Only the lines below, from the one with "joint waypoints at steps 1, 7" through the one with "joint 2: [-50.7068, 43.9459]", are to be written out, exactly.

━━━━━━━━━━━━━━━━━━━━

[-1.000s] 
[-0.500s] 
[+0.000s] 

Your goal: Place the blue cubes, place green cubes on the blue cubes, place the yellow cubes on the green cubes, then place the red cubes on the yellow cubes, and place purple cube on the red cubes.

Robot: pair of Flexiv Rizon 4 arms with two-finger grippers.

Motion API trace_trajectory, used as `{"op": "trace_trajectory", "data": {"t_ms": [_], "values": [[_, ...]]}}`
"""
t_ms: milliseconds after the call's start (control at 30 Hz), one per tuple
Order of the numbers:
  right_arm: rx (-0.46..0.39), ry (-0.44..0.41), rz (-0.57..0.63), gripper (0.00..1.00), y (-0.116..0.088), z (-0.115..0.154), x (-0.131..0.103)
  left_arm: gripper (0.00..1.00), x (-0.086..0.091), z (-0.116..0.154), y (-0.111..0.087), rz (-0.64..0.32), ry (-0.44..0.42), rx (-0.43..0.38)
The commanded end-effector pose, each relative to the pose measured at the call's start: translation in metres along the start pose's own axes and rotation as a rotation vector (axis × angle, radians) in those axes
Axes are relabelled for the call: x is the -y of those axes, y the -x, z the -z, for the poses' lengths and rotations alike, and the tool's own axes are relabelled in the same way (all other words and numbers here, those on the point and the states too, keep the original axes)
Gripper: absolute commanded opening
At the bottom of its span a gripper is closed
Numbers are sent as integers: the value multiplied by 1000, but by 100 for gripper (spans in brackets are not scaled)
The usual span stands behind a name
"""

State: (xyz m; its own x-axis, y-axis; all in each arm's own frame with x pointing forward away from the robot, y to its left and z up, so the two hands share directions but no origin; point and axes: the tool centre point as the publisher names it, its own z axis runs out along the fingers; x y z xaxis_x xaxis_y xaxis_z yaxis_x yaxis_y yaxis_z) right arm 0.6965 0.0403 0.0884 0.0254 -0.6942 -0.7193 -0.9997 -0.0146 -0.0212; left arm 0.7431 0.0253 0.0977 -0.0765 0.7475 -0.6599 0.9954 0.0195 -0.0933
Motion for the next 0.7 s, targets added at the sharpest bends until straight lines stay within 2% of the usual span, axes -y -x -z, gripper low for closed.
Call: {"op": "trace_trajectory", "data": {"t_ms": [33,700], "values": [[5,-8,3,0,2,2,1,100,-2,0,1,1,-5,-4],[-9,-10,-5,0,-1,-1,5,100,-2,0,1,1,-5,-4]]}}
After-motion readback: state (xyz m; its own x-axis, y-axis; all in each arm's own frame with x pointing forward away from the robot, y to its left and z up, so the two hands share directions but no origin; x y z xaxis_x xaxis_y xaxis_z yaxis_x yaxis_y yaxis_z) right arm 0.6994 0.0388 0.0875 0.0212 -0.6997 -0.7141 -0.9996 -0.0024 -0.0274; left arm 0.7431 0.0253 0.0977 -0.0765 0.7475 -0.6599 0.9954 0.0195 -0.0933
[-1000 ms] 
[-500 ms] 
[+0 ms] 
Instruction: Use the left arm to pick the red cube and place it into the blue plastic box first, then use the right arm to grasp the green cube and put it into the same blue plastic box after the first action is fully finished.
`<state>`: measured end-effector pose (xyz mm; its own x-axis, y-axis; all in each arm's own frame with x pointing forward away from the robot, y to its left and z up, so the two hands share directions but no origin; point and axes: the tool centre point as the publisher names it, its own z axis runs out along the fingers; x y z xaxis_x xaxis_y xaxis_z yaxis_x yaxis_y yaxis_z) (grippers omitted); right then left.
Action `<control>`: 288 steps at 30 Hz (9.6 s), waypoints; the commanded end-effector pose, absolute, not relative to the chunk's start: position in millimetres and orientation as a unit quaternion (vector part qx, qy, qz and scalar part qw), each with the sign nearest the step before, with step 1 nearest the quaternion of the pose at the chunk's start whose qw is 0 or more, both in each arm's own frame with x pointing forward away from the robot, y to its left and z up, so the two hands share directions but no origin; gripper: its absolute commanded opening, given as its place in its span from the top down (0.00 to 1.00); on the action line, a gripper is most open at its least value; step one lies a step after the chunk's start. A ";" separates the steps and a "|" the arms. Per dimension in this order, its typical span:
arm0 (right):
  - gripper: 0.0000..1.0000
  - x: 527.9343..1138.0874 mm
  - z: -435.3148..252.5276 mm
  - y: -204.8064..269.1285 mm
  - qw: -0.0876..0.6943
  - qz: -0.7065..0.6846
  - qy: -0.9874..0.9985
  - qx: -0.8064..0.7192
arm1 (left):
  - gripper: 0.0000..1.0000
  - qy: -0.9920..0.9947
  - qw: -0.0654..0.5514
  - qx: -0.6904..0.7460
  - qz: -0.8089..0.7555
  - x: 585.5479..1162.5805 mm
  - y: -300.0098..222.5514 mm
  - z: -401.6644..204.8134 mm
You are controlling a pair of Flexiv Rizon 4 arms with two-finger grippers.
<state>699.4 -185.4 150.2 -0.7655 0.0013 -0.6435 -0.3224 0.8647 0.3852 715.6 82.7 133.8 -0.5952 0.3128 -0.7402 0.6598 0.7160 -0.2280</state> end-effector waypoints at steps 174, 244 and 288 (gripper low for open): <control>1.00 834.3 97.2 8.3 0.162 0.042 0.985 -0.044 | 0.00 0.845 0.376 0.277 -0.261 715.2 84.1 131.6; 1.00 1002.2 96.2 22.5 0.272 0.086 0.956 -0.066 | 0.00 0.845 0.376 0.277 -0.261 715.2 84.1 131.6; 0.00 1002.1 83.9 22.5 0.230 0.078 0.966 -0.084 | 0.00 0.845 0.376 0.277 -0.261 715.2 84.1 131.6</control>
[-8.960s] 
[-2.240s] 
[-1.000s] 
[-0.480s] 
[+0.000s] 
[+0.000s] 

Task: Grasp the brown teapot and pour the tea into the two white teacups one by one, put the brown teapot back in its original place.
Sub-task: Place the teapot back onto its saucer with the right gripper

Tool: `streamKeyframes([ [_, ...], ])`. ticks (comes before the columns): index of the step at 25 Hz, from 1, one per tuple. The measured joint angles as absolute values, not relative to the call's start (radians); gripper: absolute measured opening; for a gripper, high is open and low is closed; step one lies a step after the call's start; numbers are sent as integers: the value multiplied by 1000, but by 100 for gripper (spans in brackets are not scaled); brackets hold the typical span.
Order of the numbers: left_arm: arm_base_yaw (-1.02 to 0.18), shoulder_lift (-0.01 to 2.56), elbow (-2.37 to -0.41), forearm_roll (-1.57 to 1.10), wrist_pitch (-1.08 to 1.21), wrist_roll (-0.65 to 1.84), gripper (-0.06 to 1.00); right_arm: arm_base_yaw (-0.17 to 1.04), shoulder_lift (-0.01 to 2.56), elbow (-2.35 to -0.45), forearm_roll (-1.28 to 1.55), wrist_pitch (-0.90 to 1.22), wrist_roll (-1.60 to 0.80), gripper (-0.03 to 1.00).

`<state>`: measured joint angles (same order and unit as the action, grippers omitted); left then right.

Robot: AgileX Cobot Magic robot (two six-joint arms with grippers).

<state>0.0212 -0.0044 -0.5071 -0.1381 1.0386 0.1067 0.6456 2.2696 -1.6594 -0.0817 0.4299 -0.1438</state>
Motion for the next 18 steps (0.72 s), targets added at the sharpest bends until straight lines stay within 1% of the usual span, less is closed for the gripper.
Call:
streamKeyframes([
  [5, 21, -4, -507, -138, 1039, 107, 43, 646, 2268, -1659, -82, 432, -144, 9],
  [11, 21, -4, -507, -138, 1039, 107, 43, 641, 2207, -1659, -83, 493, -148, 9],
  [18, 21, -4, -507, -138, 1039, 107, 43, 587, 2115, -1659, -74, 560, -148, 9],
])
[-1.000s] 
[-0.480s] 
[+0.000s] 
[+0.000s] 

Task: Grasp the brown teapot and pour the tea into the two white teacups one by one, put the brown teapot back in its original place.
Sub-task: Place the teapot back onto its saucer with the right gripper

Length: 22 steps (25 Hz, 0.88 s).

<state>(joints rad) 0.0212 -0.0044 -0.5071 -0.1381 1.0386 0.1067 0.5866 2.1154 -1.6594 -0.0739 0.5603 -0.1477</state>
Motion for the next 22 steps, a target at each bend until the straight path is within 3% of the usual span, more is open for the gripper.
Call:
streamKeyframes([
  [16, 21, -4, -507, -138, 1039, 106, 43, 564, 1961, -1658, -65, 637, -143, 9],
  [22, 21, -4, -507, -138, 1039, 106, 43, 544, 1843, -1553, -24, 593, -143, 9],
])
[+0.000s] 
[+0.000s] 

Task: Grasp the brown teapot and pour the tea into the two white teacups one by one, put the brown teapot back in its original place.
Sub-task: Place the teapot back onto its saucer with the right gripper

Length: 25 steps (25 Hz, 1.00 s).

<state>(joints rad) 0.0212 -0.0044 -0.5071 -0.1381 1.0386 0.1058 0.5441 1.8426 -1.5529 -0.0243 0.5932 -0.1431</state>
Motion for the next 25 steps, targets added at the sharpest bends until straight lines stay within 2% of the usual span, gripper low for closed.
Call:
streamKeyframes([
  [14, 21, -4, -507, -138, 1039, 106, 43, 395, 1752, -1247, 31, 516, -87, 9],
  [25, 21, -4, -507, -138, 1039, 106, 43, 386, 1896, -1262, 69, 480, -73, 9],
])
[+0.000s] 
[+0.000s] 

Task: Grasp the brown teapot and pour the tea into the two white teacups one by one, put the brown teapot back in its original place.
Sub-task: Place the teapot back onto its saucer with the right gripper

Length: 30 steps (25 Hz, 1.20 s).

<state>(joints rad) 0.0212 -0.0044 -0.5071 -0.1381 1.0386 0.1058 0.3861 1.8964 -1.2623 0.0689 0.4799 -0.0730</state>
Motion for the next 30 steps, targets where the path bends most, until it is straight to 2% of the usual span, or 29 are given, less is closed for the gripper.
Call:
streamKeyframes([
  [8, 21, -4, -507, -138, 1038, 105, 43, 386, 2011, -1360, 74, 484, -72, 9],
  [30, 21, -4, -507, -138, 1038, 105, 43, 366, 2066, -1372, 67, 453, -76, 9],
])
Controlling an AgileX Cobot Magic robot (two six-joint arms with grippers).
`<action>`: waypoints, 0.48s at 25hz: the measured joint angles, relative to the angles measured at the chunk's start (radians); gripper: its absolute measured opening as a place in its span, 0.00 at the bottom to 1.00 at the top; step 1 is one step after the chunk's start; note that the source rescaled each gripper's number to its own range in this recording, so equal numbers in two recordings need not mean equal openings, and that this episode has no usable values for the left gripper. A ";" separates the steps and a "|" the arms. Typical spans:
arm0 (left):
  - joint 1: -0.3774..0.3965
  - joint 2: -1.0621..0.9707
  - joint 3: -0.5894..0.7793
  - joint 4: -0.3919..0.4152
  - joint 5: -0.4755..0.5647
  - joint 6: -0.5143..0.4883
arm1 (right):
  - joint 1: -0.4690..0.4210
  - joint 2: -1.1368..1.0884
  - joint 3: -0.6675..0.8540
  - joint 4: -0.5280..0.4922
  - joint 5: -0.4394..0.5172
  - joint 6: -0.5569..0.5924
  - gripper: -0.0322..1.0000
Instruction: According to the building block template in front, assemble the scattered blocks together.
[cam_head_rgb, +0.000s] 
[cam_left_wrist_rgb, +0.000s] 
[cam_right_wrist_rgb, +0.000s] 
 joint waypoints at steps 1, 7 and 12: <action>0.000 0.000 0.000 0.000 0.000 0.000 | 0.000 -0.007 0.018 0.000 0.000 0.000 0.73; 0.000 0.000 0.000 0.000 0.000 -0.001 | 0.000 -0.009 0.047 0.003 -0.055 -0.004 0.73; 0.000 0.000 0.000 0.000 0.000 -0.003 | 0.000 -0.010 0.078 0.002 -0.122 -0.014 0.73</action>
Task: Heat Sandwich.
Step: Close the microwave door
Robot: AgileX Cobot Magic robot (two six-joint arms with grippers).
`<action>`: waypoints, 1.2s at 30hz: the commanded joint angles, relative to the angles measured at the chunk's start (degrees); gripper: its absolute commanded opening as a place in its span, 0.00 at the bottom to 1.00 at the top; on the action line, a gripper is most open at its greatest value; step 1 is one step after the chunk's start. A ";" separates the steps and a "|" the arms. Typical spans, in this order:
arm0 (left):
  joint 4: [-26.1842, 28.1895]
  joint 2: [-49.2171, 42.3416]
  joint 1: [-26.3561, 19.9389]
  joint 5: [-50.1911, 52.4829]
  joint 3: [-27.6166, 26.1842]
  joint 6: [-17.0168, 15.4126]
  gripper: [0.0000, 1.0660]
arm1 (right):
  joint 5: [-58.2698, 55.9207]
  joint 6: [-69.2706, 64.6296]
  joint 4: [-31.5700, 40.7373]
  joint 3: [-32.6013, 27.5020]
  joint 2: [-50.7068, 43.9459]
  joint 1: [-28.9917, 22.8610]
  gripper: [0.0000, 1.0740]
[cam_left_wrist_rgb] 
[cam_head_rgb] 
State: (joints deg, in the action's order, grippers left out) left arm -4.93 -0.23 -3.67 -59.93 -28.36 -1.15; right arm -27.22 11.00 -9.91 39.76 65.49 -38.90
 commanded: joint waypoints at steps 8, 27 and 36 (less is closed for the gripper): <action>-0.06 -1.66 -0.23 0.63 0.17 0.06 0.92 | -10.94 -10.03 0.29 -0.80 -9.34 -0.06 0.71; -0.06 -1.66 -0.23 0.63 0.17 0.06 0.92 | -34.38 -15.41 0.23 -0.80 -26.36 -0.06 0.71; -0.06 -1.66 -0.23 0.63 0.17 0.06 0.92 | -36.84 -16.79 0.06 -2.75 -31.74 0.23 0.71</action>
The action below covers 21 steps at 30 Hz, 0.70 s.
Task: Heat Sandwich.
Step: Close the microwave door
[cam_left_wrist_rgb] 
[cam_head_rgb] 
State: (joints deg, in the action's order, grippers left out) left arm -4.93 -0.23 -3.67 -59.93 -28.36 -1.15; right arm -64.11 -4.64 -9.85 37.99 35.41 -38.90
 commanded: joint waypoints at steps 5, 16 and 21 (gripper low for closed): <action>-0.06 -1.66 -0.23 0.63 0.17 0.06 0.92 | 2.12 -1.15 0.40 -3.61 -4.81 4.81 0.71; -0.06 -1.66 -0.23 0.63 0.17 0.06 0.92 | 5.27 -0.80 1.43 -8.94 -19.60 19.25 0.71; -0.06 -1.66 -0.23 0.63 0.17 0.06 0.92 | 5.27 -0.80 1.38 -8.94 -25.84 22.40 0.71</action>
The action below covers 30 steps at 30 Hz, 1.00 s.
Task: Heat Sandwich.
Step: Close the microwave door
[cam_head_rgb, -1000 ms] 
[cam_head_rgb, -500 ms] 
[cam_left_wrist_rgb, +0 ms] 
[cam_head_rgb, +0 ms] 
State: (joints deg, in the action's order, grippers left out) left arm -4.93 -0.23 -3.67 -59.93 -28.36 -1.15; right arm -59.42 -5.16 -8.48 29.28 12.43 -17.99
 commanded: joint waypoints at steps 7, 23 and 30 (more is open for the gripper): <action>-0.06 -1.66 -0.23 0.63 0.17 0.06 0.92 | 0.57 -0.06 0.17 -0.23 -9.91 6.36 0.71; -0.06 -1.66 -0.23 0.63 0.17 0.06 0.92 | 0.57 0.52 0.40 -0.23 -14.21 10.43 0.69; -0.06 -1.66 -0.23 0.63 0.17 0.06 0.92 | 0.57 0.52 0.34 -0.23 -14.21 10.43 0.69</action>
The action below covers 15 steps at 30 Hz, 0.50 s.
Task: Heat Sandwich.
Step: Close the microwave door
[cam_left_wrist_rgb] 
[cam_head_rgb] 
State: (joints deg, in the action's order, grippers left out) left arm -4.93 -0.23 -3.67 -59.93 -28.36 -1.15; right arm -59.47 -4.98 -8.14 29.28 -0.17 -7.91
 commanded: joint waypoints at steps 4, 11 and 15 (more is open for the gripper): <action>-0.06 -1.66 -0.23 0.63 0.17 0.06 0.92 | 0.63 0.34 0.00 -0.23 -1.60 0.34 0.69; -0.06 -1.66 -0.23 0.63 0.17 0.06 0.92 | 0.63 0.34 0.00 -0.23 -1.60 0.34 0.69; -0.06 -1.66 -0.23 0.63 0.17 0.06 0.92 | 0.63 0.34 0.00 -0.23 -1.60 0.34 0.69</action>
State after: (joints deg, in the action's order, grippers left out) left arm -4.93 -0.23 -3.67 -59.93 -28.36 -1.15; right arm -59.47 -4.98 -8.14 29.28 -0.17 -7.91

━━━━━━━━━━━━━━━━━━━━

### Exercise answer
 joint waypoints at steps 1, 7 and 12: <action>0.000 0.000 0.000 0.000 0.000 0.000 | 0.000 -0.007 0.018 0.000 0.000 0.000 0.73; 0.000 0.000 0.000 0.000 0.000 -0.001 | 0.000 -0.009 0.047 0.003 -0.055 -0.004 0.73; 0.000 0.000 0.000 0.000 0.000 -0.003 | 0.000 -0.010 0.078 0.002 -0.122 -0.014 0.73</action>
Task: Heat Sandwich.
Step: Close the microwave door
Robot: AgileX Cobot Magic robot (two six-joint arms with grippers).
`<action>`: waypoints, 1.2s at 30hz: the commanded joint angles, relative to the angles measured at the chunk's start (degrees); gripper: its absolute commanded opening as a place in its span, 0.00 at the bottom to 1.00 at the top; on the action line, a gripper is most open at its greatest value; step 1 is one step after the chunk's start. A ";" separates the steps and a "|" the arms. Typical spans, in this order:
arm0 (left):
  joint 4: [-26.1842, 28.1895]
  joint 2: [-49.2171, 42.3416]
  joint 1: [-26.3561, 19.9389]
  joint 5: [-50.1911, 52.4829]
  joint 3: [-27.6166, 26.1842]
  joint 6: [-17.0168, 15.4126]
  gripper: [0.0000, 1.0660]
arm1 (right):
  joint 5: [-58.2698, 55.9207]
  joint 6: [-69.2706, 64.6296]
  joint 4: [-31.5700, 40.7373]
  joint 3: [-32.6013, 27.5020]
  joint 2: [-50.7068, 43.9459]

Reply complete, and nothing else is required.